Nothing below is to be printed except the lines between the line holding "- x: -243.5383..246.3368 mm" and the line holding "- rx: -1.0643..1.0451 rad", inclusive, each exactly as it appears.

INFORMATION PROVIDED →
*** Begin section ***

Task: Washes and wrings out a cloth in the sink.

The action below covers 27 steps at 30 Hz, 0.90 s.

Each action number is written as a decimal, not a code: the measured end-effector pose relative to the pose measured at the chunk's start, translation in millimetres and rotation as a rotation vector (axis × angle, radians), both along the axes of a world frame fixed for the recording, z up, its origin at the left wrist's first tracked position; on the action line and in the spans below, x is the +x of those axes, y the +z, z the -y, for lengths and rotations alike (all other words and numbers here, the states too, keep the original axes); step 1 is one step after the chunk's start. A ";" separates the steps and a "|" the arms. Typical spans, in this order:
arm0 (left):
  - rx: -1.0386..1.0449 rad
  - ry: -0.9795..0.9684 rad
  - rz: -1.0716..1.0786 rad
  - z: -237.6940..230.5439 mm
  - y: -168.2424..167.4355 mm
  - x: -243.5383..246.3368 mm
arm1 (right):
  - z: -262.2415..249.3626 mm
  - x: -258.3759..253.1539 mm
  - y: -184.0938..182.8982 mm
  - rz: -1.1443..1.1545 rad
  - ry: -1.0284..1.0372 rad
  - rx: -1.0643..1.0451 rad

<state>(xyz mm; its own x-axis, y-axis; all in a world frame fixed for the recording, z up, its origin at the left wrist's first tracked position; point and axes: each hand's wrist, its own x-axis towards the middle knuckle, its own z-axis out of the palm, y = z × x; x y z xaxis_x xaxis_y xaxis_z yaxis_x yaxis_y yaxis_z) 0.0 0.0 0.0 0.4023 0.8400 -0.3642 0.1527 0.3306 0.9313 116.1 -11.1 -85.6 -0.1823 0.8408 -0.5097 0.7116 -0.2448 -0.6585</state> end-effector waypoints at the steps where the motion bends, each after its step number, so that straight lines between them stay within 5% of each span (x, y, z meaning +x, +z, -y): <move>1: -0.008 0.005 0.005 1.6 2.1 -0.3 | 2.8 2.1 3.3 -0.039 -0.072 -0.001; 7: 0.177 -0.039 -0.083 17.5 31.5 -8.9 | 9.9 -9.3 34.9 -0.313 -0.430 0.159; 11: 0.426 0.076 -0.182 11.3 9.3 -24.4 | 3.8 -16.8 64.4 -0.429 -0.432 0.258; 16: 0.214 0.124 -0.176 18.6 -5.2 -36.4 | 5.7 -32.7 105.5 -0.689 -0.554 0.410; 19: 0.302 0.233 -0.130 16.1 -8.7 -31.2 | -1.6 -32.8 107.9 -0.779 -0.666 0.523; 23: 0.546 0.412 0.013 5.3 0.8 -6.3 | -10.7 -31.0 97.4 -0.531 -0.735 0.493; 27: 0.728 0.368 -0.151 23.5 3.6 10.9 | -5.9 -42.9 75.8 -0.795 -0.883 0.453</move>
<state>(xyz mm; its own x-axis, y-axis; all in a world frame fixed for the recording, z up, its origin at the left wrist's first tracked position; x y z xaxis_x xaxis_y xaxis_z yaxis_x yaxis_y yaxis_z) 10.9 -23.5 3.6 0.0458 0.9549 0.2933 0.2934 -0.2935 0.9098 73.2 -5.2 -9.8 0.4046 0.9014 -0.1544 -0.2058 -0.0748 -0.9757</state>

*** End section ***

RESULT OF THIS TASK →
  - x: -243.5383..246.3368 mm
arm1 (right):
  - z: -262.2415..249.3626 mm
  - x: -258.3759..253.1539 mm
  - y: -184.0938..182.8982 mm
  - rz: -1.1443..1.1545 rad
  - ry: -1.0284..1.0372 rad
  - rx: -1.0643..1.0451 rad

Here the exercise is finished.